I used the last of my eggs to make breakfast. Use’em or lose’m I sometimes say. I added smoked sausage, cheddar cheese, 13 ghost chillis, a dash of truffles, triffids, and tribbles, some bread, not toast (no toaster) and real butter (none of that non-fat lard)!
As soon as I regained consciousness I switched the radio over to KMZT, the classical station, and wrote. When finished with writing I read from last Wednesday’s paper.
It’s good to keep up on current events.
At 3:30 I went to the library. I had a computer reserved in the History Department, from 4:00 to 5:50. I looked for news of Odalys, and E-mailed requests for information to the L.A. Times, Univision, and KMEX, the local Univision affiliate. We shall see.

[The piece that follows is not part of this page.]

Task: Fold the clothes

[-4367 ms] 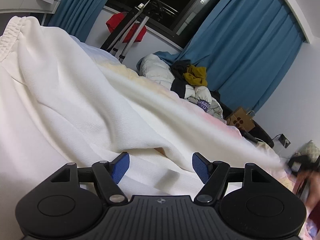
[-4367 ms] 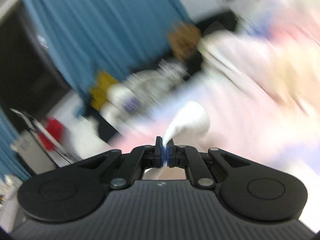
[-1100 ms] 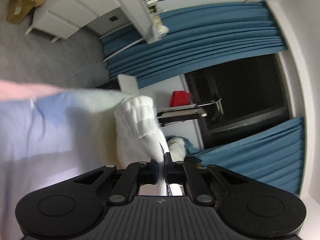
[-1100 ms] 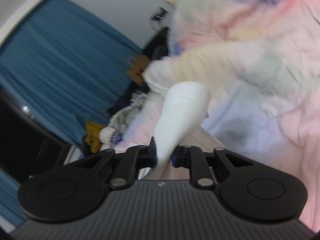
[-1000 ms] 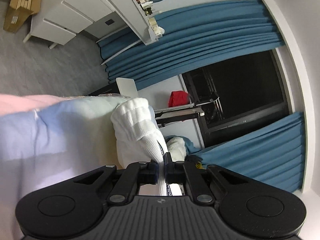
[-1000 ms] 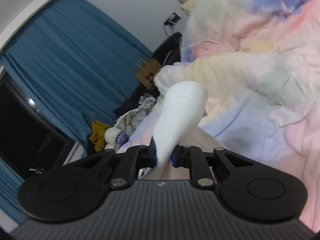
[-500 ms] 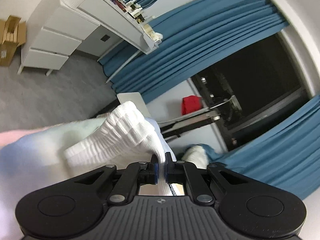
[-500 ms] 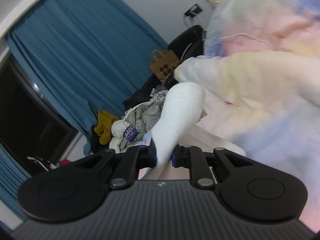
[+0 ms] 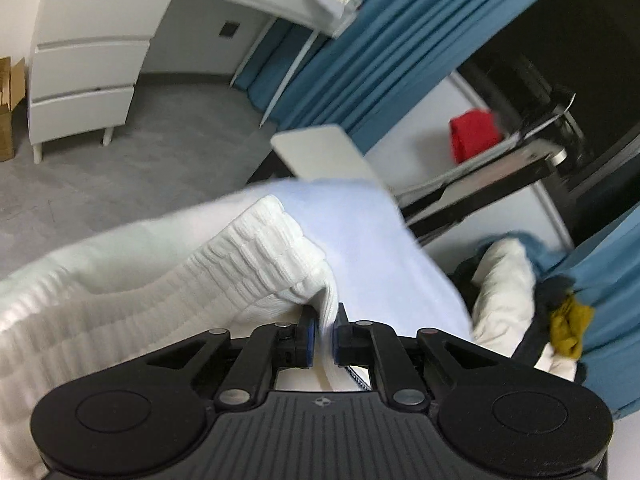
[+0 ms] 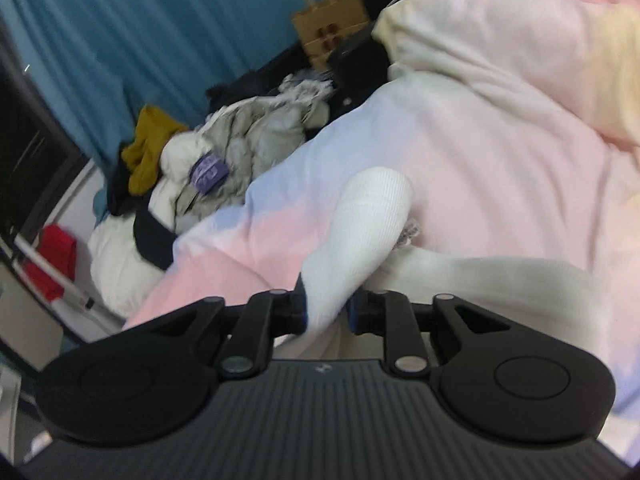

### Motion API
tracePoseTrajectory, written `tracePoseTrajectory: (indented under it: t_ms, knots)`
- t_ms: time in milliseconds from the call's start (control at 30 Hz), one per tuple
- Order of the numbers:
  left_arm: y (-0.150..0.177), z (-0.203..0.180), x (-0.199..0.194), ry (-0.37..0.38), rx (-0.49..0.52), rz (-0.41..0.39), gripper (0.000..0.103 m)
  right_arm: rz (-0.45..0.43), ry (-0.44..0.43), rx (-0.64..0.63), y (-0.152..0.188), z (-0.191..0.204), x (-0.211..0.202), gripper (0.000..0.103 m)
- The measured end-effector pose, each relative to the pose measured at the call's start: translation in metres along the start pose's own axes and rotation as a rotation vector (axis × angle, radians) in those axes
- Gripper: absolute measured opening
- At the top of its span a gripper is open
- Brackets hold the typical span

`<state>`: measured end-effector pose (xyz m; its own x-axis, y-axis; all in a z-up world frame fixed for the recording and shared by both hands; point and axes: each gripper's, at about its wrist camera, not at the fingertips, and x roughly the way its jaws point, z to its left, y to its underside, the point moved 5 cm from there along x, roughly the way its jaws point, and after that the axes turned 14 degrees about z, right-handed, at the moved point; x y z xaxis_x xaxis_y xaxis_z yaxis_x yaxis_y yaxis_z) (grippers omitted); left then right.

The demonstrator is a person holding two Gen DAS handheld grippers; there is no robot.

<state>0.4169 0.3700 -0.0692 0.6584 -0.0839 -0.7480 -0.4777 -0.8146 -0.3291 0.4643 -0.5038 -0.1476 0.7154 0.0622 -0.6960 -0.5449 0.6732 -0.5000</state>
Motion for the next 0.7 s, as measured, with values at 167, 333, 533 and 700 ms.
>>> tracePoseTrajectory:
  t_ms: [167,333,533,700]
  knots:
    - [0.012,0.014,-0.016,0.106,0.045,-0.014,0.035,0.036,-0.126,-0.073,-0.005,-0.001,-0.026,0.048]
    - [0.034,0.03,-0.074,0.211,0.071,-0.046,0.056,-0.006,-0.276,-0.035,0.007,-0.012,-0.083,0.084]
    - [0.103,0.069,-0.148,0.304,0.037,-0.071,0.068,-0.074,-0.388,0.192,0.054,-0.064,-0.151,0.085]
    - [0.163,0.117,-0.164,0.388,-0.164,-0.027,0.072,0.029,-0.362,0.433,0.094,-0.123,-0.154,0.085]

I attempted to use one of the library’s various printers to print something. The new automated printing procedures put into place in May ripped me off for 80 cents, American. It was partially my own fault. I saw blank pages on the printers preview device, and thought it was just some kind of preview error. But blank pages is what I got and paid for. The old system made up for patron idiocy for free.
Live and learn I guess.
I left the library at 5:40, and hurried back to the Weingart to watch “The X-Files,” at 6:00. I made it back in time too, but the stupid baseball playoffs preempted Scully and Mulder.
I hate baseball with the intensity of a white hot sun now.
Silly game. Hitting a poor defenseless ball with a big stick.
I listened to “A Prairie Home Companion,” on NPR. I know what you’re thinking. Why does a hip, flashy, devil-may-care dude like me listen to this hick show?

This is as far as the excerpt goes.